§ YOUR TASK:
All lines of the material that contain "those" must be copied out.

§ RECORDS FOR THIS TASK:

--- START ---

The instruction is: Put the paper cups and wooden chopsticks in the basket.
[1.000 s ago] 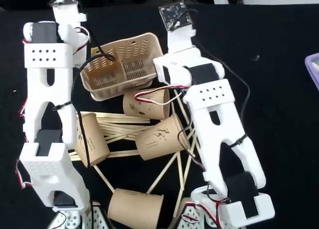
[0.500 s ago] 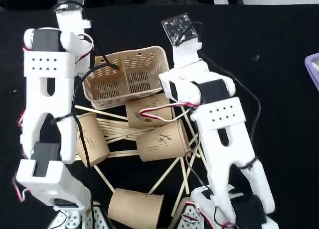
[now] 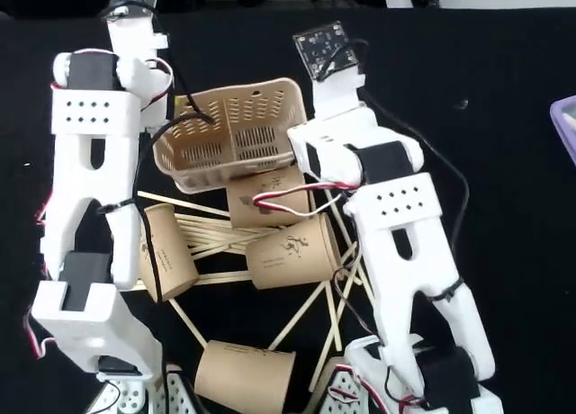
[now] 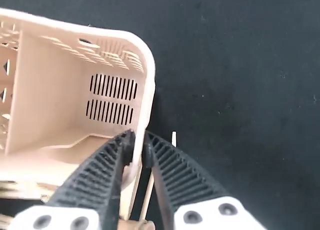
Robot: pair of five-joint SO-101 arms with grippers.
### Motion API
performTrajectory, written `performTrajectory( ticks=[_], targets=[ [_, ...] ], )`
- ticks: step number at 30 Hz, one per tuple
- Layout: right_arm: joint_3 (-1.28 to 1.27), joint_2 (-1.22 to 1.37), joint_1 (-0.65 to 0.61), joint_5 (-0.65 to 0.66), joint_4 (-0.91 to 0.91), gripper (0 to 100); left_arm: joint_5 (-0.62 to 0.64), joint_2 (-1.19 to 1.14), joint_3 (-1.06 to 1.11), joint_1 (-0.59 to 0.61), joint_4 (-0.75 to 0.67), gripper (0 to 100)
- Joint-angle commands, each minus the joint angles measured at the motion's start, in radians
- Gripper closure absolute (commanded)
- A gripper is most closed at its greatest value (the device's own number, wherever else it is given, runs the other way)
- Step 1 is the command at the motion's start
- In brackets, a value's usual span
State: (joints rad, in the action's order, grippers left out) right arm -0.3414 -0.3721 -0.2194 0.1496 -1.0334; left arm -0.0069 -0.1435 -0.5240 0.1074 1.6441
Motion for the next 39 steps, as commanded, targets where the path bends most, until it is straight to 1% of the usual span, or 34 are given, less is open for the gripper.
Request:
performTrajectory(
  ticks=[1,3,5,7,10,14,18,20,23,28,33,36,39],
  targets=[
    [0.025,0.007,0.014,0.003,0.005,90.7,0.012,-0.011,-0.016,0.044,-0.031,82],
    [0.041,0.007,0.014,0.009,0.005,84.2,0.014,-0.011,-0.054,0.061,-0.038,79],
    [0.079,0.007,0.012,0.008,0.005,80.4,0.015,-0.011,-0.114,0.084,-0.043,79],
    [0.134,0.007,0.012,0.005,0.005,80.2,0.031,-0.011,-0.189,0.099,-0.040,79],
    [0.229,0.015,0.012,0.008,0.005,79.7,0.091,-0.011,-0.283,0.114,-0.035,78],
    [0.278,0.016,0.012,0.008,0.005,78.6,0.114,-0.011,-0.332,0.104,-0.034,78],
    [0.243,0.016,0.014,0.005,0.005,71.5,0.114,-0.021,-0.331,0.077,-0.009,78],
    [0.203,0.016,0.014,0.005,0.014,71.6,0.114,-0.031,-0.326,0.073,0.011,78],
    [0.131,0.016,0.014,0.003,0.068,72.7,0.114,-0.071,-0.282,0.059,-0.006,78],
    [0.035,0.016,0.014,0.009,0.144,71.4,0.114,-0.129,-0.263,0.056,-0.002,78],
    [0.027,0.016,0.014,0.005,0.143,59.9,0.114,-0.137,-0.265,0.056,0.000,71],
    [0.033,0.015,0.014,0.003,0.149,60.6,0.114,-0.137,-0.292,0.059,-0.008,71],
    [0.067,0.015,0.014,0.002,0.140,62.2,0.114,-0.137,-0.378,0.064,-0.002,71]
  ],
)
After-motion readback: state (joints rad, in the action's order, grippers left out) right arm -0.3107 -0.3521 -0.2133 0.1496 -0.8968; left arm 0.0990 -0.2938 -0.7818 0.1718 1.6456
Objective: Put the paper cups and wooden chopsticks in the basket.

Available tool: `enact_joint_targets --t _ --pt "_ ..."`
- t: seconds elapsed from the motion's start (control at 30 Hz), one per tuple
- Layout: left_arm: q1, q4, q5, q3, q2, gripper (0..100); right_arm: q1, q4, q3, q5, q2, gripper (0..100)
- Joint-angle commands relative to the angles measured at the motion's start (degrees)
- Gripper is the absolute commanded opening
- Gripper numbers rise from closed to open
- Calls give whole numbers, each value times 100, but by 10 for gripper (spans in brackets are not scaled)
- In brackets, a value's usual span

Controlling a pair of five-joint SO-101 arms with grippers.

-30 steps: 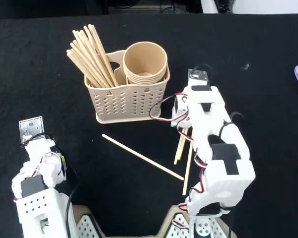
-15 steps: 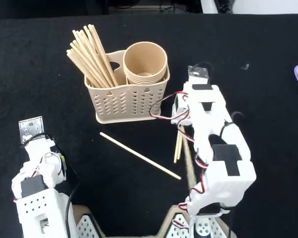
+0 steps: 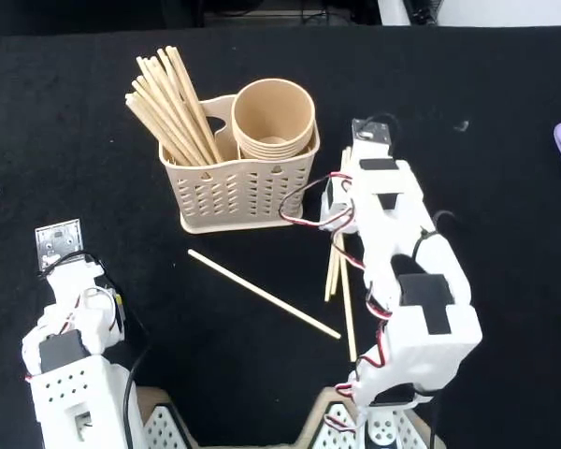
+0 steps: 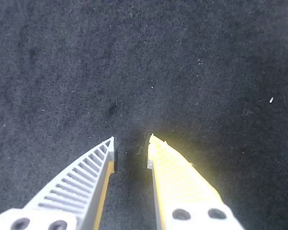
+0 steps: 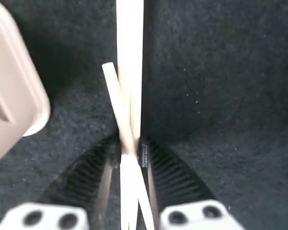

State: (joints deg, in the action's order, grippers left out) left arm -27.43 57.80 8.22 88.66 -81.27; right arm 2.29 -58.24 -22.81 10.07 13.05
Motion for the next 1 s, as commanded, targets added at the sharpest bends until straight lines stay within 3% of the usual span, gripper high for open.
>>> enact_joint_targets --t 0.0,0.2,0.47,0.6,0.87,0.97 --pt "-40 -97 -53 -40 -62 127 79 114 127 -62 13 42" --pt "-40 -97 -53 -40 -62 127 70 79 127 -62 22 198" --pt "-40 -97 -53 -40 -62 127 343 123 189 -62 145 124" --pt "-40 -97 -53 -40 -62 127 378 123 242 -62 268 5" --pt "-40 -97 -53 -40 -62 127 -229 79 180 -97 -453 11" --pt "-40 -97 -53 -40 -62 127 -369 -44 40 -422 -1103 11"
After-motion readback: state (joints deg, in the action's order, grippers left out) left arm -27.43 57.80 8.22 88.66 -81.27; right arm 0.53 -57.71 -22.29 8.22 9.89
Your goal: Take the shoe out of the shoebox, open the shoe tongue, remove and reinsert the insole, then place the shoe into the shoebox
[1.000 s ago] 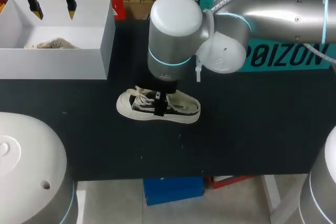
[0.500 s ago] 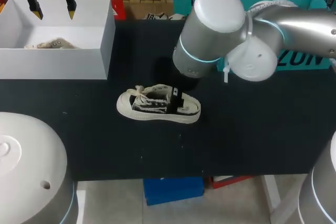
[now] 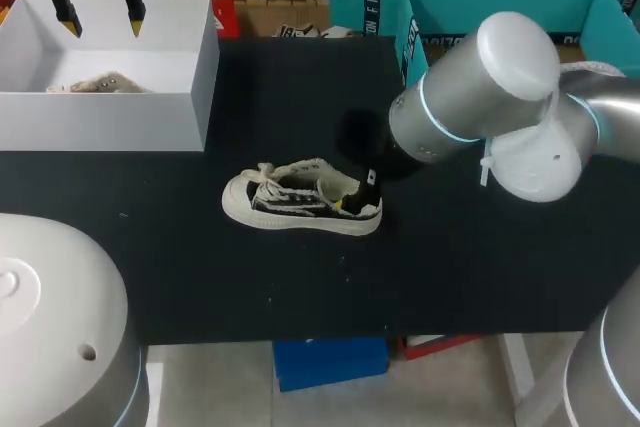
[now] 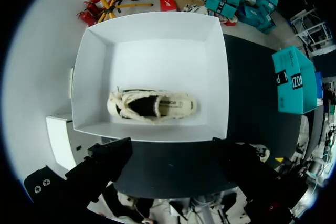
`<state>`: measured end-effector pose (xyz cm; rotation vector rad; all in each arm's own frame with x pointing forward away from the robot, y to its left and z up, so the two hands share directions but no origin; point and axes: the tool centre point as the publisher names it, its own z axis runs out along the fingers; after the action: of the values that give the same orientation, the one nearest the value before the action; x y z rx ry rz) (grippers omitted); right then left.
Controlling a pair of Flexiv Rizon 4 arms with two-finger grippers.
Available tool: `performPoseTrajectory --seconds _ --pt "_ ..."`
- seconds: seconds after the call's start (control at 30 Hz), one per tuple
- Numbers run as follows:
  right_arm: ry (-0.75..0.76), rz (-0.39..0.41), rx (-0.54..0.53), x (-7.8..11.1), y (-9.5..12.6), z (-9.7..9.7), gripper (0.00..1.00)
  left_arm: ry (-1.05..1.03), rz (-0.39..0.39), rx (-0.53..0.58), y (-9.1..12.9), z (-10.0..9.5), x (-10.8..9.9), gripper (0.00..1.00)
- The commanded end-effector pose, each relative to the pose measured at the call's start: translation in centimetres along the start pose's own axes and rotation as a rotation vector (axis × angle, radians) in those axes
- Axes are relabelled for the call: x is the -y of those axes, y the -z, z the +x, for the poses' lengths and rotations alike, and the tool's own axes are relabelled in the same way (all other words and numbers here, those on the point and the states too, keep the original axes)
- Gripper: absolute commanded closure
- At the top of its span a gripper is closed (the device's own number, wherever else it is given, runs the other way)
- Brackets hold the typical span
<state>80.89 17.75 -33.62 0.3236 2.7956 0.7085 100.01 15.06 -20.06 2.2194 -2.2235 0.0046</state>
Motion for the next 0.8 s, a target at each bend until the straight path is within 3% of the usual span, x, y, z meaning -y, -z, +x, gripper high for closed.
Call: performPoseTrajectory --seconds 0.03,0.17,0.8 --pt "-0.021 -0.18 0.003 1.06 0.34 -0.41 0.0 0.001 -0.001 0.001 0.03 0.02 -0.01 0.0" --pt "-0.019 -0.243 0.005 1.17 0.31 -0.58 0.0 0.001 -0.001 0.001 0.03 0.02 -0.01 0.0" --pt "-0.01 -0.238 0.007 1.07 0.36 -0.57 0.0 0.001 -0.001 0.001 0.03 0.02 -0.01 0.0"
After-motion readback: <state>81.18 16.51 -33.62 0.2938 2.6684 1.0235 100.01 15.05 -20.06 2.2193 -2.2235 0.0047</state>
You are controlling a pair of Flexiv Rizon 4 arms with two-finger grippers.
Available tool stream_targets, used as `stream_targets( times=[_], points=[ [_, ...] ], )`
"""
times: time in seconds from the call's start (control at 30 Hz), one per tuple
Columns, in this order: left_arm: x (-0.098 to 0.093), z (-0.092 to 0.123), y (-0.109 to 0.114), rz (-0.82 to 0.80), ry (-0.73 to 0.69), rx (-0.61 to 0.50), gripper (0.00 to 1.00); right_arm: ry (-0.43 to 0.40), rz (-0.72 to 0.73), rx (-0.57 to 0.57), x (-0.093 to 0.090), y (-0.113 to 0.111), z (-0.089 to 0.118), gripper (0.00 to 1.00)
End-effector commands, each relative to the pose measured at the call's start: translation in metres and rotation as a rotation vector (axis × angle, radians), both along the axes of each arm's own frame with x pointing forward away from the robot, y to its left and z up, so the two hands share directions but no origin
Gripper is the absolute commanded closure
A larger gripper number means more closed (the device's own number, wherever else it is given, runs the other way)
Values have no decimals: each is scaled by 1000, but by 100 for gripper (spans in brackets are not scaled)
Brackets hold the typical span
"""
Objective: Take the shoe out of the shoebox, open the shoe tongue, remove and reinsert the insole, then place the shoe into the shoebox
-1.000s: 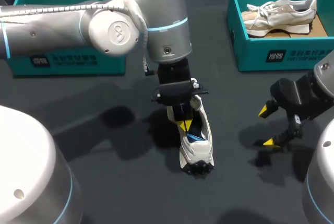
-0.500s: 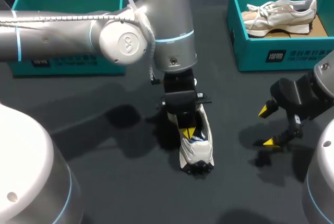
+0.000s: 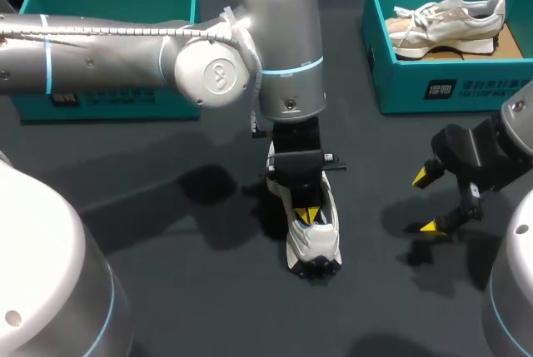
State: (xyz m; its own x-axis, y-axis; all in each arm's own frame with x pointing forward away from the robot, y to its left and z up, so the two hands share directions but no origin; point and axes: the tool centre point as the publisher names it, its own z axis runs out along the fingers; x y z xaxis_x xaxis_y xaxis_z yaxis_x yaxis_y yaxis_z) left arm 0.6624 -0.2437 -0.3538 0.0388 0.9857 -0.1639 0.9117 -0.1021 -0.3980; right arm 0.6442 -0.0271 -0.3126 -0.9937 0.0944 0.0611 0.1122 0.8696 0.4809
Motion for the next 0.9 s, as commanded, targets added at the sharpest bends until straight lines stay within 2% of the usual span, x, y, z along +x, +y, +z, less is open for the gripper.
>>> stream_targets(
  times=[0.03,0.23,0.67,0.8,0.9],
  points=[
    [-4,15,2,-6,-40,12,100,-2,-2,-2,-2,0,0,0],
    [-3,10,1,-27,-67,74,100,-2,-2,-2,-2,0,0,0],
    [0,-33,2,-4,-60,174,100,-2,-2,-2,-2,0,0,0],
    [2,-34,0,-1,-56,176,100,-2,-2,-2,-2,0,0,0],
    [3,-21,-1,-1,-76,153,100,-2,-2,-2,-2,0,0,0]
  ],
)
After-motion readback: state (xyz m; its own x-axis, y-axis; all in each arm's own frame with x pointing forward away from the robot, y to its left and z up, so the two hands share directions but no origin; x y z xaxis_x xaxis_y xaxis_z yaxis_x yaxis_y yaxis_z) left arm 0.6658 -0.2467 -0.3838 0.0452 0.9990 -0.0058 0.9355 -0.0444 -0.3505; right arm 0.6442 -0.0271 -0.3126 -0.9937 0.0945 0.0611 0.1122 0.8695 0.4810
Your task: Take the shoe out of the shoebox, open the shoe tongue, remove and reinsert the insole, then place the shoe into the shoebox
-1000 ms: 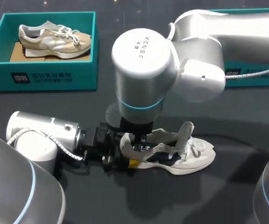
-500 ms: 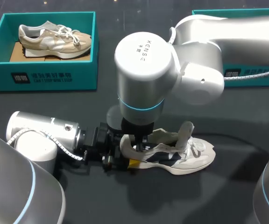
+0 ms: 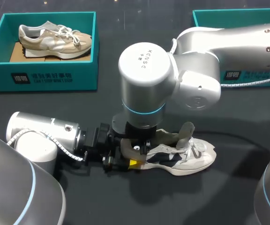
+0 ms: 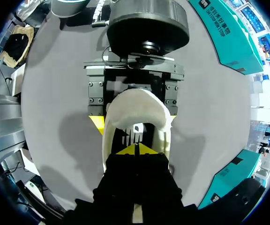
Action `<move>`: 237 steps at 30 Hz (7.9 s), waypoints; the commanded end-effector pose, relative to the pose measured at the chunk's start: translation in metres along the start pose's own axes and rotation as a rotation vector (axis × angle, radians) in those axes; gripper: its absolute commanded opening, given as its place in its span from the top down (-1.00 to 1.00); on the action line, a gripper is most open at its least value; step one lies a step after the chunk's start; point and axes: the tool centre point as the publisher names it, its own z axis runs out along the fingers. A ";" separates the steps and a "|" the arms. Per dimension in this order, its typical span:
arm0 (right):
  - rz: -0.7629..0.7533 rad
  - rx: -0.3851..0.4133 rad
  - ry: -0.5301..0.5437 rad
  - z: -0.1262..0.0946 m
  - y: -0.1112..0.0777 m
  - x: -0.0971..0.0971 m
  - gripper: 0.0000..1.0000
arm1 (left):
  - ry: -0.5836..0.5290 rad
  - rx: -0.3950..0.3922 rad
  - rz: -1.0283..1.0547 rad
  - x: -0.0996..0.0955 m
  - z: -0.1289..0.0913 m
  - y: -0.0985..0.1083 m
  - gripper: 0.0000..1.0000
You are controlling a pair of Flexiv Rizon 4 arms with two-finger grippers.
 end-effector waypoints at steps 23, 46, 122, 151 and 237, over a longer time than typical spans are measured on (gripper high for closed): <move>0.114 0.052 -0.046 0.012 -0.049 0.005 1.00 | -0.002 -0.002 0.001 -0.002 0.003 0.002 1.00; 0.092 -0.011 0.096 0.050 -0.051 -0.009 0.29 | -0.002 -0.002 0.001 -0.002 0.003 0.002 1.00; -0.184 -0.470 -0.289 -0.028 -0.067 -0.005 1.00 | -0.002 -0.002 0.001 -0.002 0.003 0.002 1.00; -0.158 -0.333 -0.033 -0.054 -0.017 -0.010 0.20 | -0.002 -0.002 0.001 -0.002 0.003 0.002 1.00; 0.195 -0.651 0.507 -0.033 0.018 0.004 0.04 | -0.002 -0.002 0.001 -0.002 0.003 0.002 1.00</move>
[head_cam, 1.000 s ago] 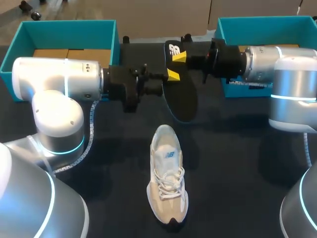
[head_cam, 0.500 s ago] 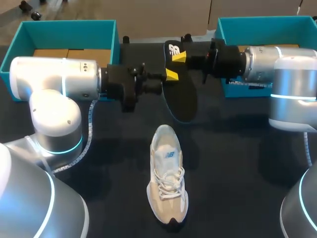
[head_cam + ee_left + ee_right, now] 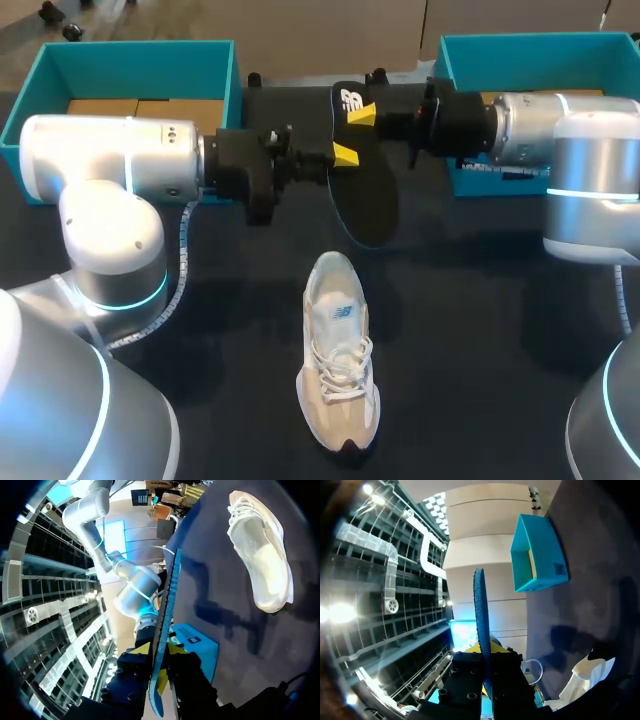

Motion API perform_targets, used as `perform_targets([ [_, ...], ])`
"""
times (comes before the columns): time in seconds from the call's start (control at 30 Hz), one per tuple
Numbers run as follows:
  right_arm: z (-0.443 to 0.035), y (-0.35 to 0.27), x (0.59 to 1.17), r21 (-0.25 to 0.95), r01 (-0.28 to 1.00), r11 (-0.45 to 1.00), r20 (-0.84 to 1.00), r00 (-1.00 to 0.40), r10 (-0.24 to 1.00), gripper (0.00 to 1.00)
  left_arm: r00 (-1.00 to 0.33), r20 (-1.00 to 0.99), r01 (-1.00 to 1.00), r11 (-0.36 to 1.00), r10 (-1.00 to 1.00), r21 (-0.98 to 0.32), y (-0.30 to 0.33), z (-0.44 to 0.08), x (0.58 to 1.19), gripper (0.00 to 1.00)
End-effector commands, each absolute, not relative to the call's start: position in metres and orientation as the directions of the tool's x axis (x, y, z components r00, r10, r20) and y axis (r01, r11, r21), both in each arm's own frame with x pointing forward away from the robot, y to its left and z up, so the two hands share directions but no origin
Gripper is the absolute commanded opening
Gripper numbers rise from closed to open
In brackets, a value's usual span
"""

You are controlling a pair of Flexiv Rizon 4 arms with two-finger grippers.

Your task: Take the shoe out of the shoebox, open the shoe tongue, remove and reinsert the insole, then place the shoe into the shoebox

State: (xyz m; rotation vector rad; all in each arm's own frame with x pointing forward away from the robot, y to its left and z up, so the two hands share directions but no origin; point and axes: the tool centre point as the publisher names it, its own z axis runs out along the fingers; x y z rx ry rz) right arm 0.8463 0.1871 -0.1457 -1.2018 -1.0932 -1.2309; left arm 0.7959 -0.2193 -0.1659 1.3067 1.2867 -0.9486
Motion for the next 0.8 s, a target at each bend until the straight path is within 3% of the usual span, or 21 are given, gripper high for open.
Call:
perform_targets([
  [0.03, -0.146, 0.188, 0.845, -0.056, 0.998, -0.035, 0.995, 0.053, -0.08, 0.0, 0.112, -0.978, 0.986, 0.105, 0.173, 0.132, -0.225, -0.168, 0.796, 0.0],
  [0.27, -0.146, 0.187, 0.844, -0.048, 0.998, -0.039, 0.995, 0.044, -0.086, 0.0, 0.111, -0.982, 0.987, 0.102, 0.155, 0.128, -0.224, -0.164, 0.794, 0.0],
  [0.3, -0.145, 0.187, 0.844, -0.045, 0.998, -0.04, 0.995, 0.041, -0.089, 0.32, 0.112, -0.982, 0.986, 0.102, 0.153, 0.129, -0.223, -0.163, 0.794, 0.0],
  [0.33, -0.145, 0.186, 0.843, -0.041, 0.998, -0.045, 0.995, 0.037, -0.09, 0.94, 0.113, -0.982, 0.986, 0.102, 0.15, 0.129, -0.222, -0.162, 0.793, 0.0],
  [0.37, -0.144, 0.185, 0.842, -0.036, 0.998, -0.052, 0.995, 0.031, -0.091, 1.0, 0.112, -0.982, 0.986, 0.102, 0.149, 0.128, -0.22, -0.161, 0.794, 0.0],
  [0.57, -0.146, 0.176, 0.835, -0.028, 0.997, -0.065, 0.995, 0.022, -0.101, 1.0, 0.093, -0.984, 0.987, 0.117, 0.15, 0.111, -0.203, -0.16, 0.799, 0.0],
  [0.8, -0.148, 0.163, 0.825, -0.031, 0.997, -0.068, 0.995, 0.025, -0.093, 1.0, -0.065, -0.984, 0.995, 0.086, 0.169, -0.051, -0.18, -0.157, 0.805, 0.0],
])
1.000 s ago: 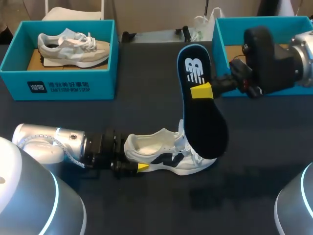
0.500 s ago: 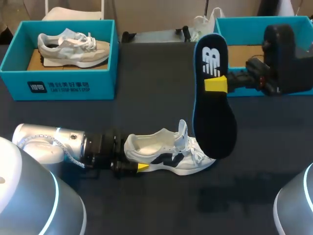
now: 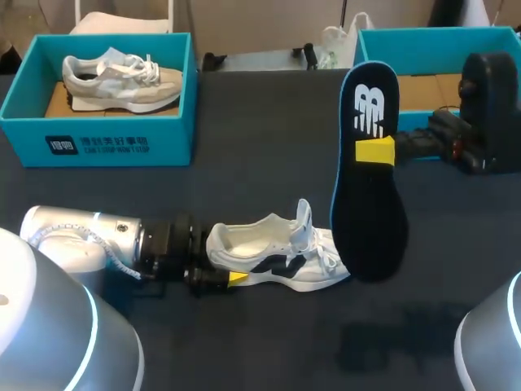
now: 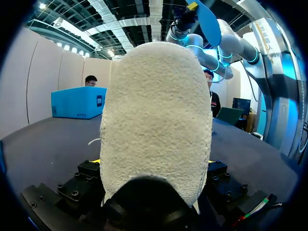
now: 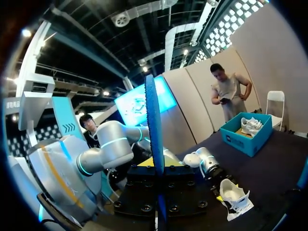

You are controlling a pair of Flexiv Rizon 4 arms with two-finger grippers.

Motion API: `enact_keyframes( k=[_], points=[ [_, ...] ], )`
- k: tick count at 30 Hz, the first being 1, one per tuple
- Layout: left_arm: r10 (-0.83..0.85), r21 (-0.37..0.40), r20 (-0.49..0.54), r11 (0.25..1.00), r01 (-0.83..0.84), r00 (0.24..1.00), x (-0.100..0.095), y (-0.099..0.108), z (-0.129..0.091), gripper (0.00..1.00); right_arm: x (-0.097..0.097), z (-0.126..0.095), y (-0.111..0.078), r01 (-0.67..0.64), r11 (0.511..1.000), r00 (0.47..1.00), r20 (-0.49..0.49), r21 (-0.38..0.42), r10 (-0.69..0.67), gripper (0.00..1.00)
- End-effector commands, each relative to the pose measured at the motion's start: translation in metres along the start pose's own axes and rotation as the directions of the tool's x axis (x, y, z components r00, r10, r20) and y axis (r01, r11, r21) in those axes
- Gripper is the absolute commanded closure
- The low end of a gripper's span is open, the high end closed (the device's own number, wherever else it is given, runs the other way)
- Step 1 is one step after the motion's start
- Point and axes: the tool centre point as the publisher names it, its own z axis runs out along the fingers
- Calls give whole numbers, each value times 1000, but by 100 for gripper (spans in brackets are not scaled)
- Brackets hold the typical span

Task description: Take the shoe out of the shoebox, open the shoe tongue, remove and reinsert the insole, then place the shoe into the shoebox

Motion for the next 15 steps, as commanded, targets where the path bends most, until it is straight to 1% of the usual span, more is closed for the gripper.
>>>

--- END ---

§ FINISHED TASK:
- The commanded end-effector pose, each relative to the pose measured at the call's start: translation in centimetres along the start pose's own axes and rotation as a rotation vector (axis × angle, radians) in those axes
- Axes are relabelled for the call: x is the -y of those axes, y the -z, z the +x, for the poses' lengths and rotations alike, and the tool's own axes are relabelled in the same way (all other words and numbers here, those on the point and the states too, keep the original axes)
Action `<move>`: 237 steps at 30 Hz (7.9 s), waypoints; the commanded end-effector pose, relative to the pose measured at the chunk's start: translation in metres along the start pose's own axes and rotation as a rotation vector (axis × angle, radians) in those axes; gripper: its absolute commanded opening, given as its place in its span from the top down (-1.00 to 1.00); on the action line, a gripper is most open at its least value; step one lies a step after the chunk's start; point and axes: the tool centre point as the publisher names it, its own z axis runs out along the fingers. A ";" separates the steps and a "|" the arms. Per dimension in this order, its typical span:
- End-effector commands, each relative to the pose measured at the motion's start: translation in metres along the start pose's own axes and rotation as the directions of the tool's x axis (x, y, z components r00, r10, r20) and y axis (r01, r11, r21) in those axes

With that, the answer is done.